**Work item**.
The required result is a line count: how many lines in this data hold the word "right". Give only that.

**Source material**.
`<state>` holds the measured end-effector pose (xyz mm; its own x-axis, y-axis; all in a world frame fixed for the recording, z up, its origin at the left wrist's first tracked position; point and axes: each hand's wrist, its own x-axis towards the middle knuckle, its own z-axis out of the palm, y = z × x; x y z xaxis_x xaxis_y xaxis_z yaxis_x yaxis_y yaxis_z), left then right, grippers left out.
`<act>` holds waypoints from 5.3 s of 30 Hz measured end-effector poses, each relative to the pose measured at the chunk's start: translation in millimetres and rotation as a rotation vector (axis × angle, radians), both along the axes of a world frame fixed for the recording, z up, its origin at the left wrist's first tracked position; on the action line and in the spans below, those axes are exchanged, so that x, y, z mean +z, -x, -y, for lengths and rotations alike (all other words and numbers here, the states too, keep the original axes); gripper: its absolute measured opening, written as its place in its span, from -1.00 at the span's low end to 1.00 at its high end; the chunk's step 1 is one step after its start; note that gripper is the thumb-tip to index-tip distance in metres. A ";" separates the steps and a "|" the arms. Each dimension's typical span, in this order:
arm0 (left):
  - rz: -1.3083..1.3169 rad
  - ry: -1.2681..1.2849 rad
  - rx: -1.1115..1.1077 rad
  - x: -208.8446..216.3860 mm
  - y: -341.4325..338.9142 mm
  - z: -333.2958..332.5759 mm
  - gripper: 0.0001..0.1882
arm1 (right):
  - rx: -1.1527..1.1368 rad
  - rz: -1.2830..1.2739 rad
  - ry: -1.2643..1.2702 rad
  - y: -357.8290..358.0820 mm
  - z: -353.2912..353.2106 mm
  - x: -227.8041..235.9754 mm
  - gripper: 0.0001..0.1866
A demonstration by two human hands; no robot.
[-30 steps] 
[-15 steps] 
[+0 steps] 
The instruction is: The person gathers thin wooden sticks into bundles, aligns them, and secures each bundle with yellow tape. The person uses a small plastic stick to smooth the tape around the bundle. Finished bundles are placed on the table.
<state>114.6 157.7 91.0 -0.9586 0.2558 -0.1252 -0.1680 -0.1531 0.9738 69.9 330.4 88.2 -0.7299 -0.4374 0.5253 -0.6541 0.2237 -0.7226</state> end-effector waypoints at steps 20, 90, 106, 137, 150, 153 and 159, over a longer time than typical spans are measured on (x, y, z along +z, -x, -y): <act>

**Final answer**.
2